WORK ITEM:
When copying the records below, keep every word as it is and drop the images.

DATA SECTION:
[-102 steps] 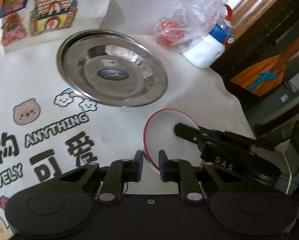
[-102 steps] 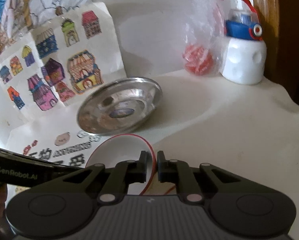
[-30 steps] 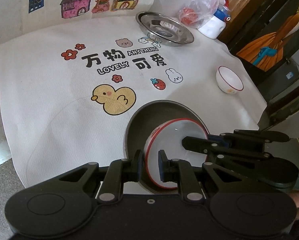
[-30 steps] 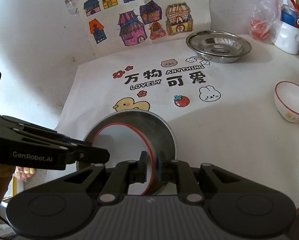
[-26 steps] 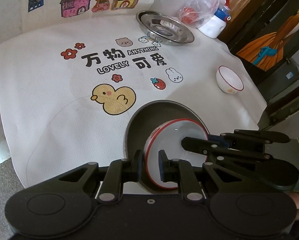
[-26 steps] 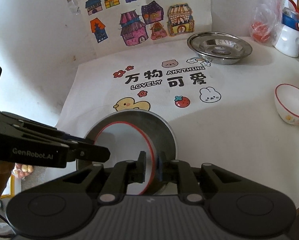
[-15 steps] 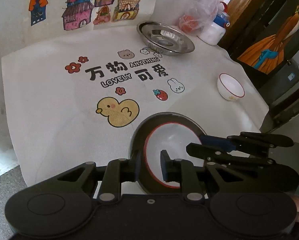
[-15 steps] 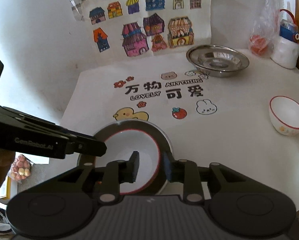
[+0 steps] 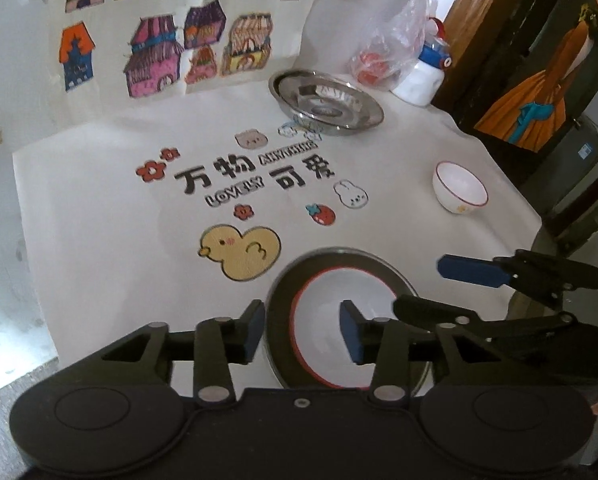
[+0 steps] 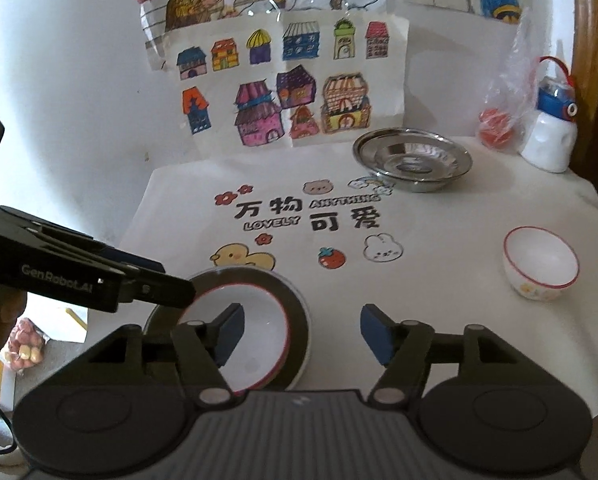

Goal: Organize plates and bowls
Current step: 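Open both tools to release the white bowl inside the steel bowl, then move both tools to the rim of the second white bowl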

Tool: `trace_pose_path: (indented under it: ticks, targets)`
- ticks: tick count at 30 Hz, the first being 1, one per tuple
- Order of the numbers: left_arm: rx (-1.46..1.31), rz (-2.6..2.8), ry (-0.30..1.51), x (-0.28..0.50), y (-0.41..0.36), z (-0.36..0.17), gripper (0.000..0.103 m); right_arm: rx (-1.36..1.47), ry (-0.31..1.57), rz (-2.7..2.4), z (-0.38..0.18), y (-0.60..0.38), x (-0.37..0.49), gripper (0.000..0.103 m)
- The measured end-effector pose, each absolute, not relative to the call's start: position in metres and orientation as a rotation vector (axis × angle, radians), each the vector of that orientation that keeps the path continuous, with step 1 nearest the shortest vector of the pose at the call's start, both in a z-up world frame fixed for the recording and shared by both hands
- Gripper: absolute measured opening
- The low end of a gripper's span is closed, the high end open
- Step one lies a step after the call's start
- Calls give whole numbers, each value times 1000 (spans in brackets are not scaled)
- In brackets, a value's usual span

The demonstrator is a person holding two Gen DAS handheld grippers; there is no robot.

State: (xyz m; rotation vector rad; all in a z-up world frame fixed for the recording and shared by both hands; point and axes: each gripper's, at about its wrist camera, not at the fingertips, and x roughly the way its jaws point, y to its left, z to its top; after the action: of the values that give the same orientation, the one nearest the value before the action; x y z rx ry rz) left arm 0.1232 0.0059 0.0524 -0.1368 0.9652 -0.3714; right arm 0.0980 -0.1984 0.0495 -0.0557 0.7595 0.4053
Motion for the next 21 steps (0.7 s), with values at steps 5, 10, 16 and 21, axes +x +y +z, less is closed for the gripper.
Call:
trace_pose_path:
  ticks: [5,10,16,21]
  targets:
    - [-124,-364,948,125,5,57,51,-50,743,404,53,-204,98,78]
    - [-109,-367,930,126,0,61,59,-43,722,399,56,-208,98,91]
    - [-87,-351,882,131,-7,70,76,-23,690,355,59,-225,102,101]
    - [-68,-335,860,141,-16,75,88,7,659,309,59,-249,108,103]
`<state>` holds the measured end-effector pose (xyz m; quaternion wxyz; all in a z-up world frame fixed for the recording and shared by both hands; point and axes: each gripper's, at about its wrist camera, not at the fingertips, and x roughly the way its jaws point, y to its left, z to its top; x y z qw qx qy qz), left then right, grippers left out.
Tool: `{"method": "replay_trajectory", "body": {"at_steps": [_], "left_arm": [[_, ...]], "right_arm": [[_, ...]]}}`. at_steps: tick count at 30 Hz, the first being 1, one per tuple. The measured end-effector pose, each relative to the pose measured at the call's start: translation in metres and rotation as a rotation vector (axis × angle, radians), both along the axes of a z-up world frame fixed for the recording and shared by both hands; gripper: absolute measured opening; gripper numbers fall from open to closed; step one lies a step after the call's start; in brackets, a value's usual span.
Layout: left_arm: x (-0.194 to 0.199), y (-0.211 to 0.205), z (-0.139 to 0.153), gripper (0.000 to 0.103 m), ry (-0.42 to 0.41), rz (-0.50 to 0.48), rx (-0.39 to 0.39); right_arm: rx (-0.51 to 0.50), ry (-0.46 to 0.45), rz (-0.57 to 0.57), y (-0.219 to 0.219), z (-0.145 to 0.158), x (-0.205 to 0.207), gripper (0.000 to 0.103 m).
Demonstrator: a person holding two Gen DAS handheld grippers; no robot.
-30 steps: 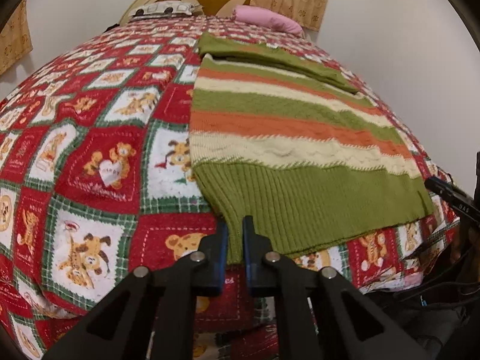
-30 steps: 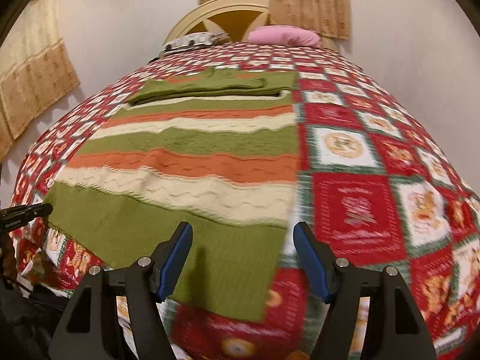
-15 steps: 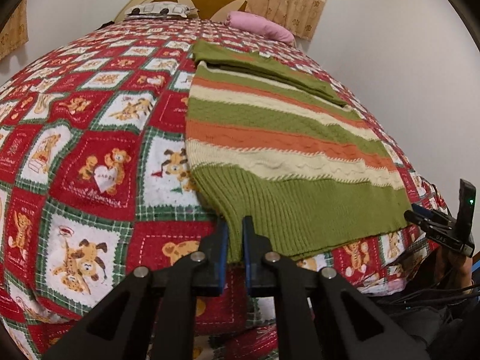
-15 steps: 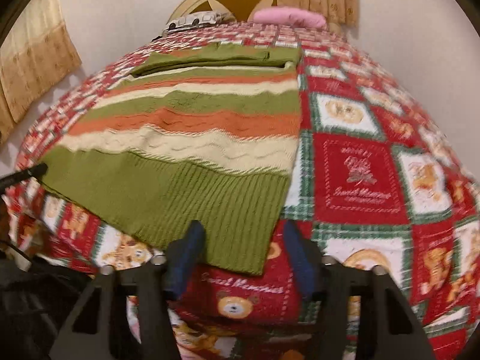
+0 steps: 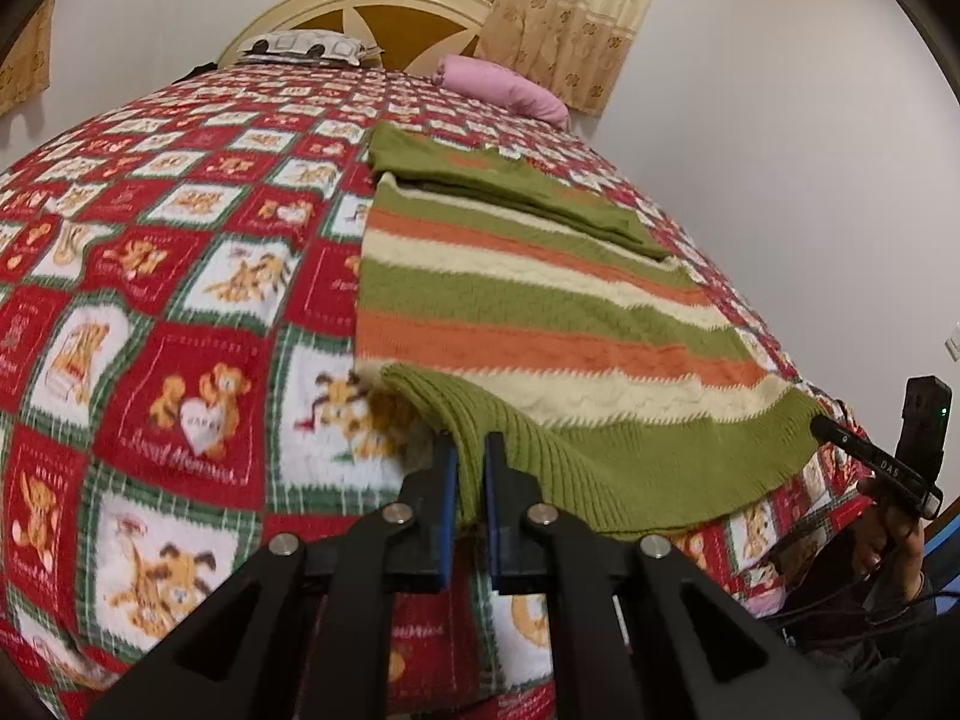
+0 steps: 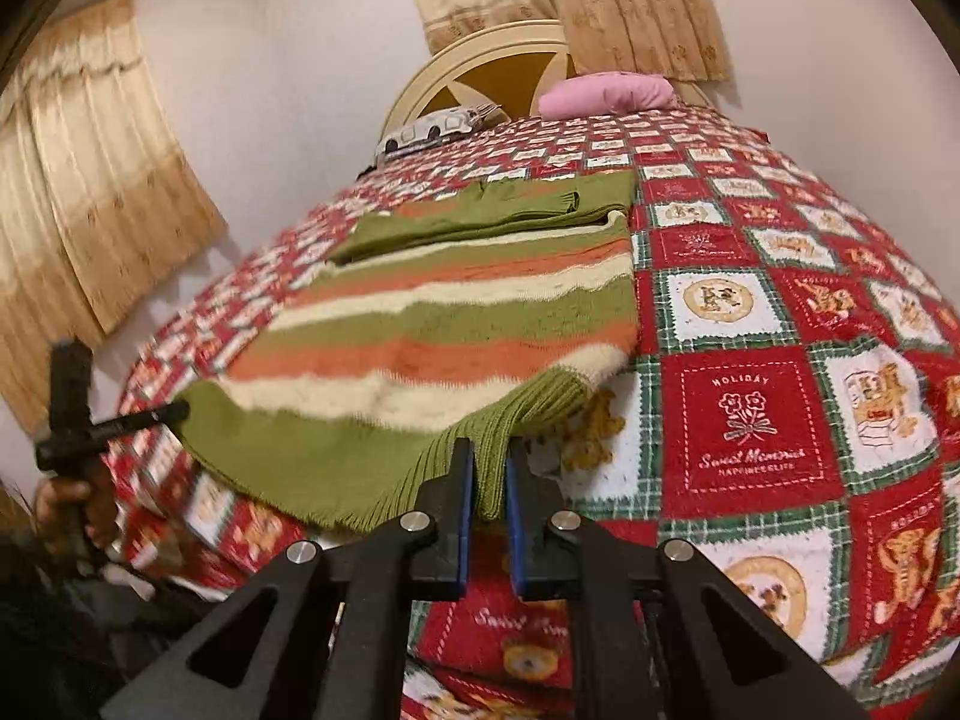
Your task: Fold small clothes
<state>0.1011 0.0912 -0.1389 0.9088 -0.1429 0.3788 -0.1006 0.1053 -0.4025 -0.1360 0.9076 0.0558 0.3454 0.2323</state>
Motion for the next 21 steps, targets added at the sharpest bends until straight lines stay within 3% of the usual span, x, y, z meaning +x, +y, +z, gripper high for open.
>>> {"method": "replay_trajectory", "body": {"at_steps": [7, 21], "left_arm": [[0.024, 0.004, 0.026, 0.008, -0.066, 0.009, -0.025], [0.09, 0.023, 0.076, 0.005, -0.184, 0.064, -0.053]], "right_arm": [[0.022, -0.108, 0.005, 0.004, 0.034, 0.001, 0.008], [0.054, -0.261, 0.003, 0.017, 0.097, 0.063, 0.008]]}}
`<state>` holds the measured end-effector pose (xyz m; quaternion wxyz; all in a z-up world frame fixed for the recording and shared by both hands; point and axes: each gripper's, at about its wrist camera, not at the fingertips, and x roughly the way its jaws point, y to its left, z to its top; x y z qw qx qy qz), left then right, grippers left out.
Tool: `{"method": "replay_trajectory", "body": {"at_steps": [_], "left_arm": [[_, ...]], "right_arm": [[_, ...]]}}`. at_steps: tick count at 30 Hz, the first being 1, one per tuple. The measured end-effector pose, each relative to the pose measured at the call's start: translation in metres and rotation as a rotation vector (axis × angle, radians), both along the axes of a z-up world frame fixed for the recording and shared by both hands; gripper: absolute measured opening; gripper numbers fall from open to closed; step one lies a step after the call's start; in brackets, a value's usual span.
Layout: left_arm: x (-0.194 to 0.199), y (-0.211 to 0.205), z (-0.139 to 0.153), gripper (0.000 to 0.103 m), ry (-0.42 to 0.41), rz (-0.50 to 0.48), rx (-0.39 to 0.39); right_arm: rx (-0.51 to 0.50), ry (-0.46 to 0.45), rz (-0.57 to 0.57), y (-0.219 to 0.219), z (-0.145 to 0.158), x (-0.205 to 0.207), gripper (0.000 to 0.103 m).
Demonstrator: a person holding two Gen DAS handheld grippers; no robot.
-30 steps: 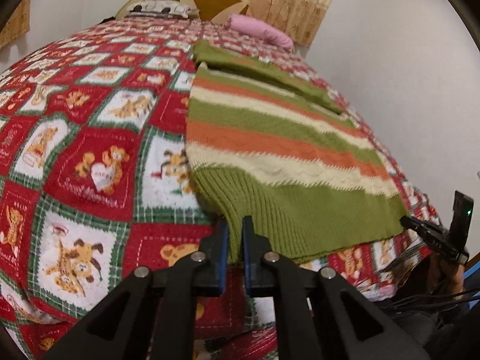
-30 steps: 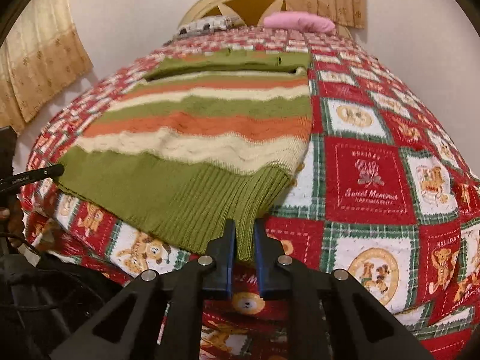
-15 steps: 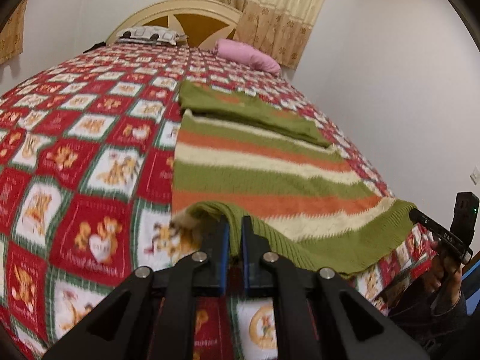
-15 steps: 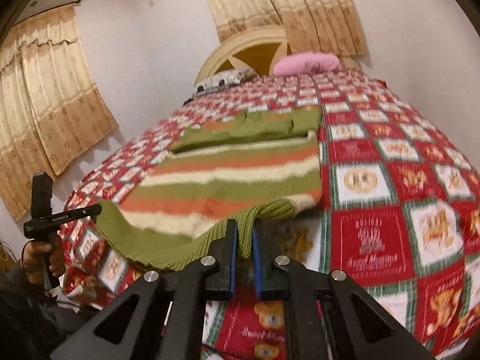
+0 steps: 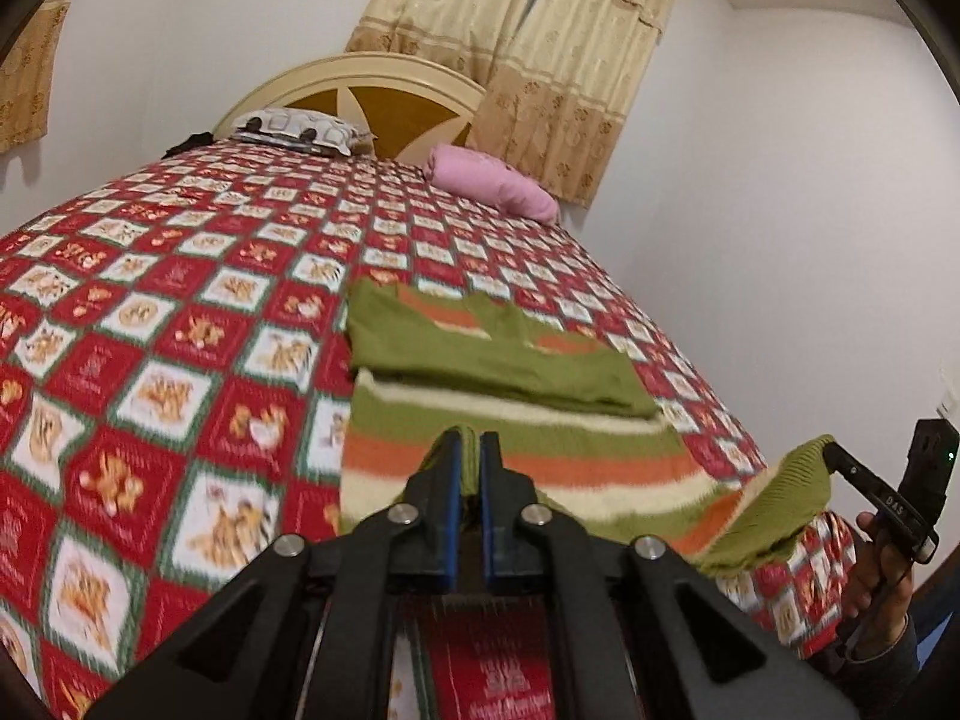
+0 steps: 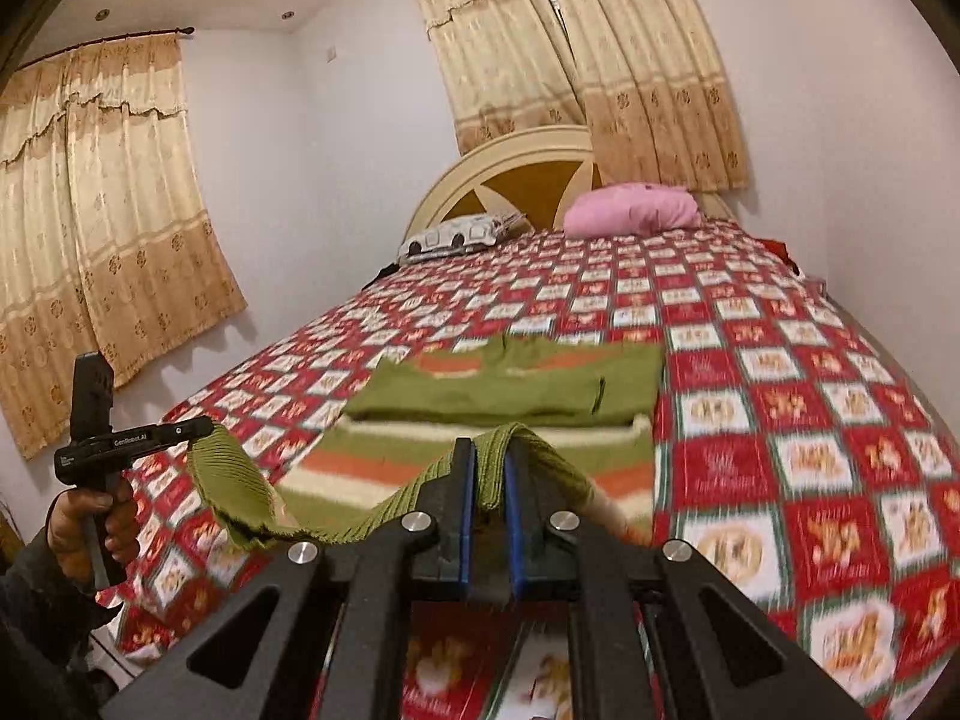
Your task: Fold small clothes
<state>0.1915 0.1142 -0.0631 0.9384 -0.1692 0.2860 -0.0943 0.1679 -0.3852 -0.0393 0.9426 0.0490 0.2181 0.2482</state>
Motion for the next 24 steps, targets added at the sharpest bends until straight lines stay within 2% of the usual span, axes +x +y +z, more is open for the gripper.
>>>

FINISHED EXERCISE:
[-102 steps] 
[-102 steps] 
[-30 steps] 
[-30 steps] 
[-26 steps] 
[-26 steps] 
[-15 steps] 
[-15 steps] 
[+0 steps] 
[+0 steps] 

Goal: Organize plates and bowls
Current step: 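Open both tools to release the white bowl inside the steel bowl, then move both tools to the rim of the second white bowl
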
Tool: `trace_pose_path: (indented under it: ticks, targets)`
- ticks: tick count at 30 Hz, the first being 1, one per tuple
- Order of the numbers: left_arm: rx (-1.46..1.31), rz (-2.6..2.8), ry (-0.30..1.51), x (-0.28..0.50), y (-0.41..0.36), z (-0.36..0.17), gripper (0.000..0.103 m); right_arm: rx (-1.36..1.47), ry (-0.31..1.57), rz (-2.7..2.4), z (-0.38..0.18), y (-0.60..0.38), x (-0.37..0.49), gripper (0.000..0.103 m)
- The measured end-effector pose, each absolute, not relative to the call's start: position in metres and orientation as a rotation vector (axis × angle, radians), each the vector of that orientation that keeps the path continuous, with step 1 nearest the shortest vector of the pose at the call's start, both in a z-up world frame fixed for the recording and shared by both hands
- Gripper: absolute measured opening
- The low end of a gripper's span is closed, the high end open
- Step one lies a step after the call's start
- Calls give whole numbers, each value times 1000 (spans in brackets are not scaled)
- In brackets, a value's usual span

The demonstrator is a person holding two Gen DAS handheld grippers; there is no robot.

State: (xyz m; rotation vector rad; all in a z-up world frame fixed for the recording and shared by both hands; point and axes: each gripper's, at about its wrist camera, not at the fingertips, and x roughly the way its jaws point, y to its left, z to its top; after the action: of the values that give the same orientation, the one nearest the value before the action; x y z rx ry rz) left arm 0.1232 0.0059 0.0524 -0.1368 0.9652 -0.3714; right arm 0.0980 -0.1984 0.0495 -0.0557 0.7595 0.4053
Motion for the next 21 steps (0.7 s), with values at steps 5, 10, 16 and 21, axes +x +y +z, less is closed for the gripper.
Call:
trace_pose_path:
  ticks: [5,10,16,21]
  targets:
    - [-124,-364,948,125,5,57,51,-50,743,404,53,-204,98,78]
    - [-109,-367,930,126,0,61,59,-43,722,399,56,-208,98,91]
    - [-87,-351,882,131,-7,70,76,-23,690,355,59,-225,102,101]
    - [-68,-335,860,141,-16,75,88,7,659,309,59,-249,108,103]
`<state>` holds the measured end-effector pose (xyz m; quaternion wxyz; all in a z-up world frame fixed for the recording and shared by both hands; point and axes: each gripper's, at about its wrist camera, not at the fingertips, and x roughly the way its jaws point, y to its left, z to its top; x y z qw qx qy qz), left then right, grippers left out.
Tool: `{"method": "replay_trajectory", "body": {"at_steps": [_], "left_arm": [[_, ...]], "right_arm": [[_, ...]]}}`. at_steps: tick count at 30 Hz, the first being 1, one per tuple. The measured end-effector pose, each relative to the pose measured at the call's start: translation in metres and rotation as a rotation vector (axis × angle, radians), both along the axes of a z-up world frame fixed for the recording and shared by both hands; gripper: absolute measured opening; gripper numbers fall from open to closed; step one lies a step after the call's start; in brackets, a value's usual span.
Layout: left_arm: x (-0.194 to 0.199), y (-0.211 to 0.205), z (-0.139 to 0.153), gripper (0.000 to 0.103 m), ry (-0.42 to 0.41), rz (-0.50 to 0.48), rx (-0.39 to 0.39); right_arm: rx (-0.51 to 0.50), ry (-0.46 to 0.45), rz (-0.57 to 0.57), y (-0.219 to 0.219), z (-0.145 to 0.158), x (-0.205 to 0.207), gripper (0.000 to 0.103 m).
Demonstrator: a person holding two Gen DAS handheld grippers; no robot.
-30 steps: 
-30 steps: 
-15 steps: 
-15 steps: 
+0 steps: 
+0 steps: 
Your task: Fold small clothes
<state>0.1011 0.0912 -0.1389 0.9088 -0.1429 0.3788 -0.1006 0.1053 -0.4025 -0.1360 0.9076 0.0558 0.3454 0.2323</state>
Motion for the next 21 steps, targets added at the sharpest bends until straight lines stay within 3% of the usual span, x, y, z meaning +x, +y, +z, gripper high for open.
>>> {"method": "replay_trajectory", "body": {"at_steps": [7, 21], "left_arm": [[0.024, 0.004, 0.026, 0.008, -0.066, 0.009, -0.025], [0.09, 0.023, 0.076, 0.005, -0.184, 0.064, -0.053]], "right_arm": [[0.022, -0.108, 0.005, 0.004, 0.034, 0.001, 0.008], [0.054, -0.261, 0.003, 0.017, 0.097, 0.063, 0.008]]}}
`<state>` holds the measured end-effector pose (xyz m; quaternion wxyz; all in a z-up world frame fixed for the recording and shared by both hands; point and axes: each gripper's, at about its wrist camera, not at the fingertips, and x roughly the way its jaws point, y to its left, z to its top; x y z qw qx qy qz), left then right, grippers left out.
Tool: `{"method": "replay_trajectory", "body": {"at_steps": [_], "left_arm": [[_, ...]], "right_arm": [[_, ...]]}}`. at_steps: tick count at 30 Hz, the first being 1, one per tuple. The measured end-effector pose, each relative to the pose measured at the call's start: translation in metres and rotation as a rotation vector (axis × angle, radians), both along the axes of a z-up world frame fixed for the recording and shared by both hands; gripper: absolute measured opening; gripper numbers fall from open to closed; step one lies a step after the call's start; in brackets, a value's usual span.
Layout: left_arm: x (-0.194 to 0.199), y (-0.211 to 0.205), z (-0.139 to 0.153), gripper (0.000 to 0.103 m), ry (-0.42 to 0.41), rz (-0.50 to 0.48), rx (-0.39 to 0.39); right_arm: rx (-0.51 to 0.50), ry (-0.46 to 0.45), rz (-0.57 to 0.57), y (-0.219 to 0.219), z (-0.145 to 0.158), x (-0.205 to 0.207), gripper (0.000 to 0.103 m).
Demonstrator: a person holding two Gen DAS handheld grippers; no robot.
-30 steps: 
-30 steps: 
-15 steps: 
-15 steps: 
+0 steps: 
+0 steps: 
Your task: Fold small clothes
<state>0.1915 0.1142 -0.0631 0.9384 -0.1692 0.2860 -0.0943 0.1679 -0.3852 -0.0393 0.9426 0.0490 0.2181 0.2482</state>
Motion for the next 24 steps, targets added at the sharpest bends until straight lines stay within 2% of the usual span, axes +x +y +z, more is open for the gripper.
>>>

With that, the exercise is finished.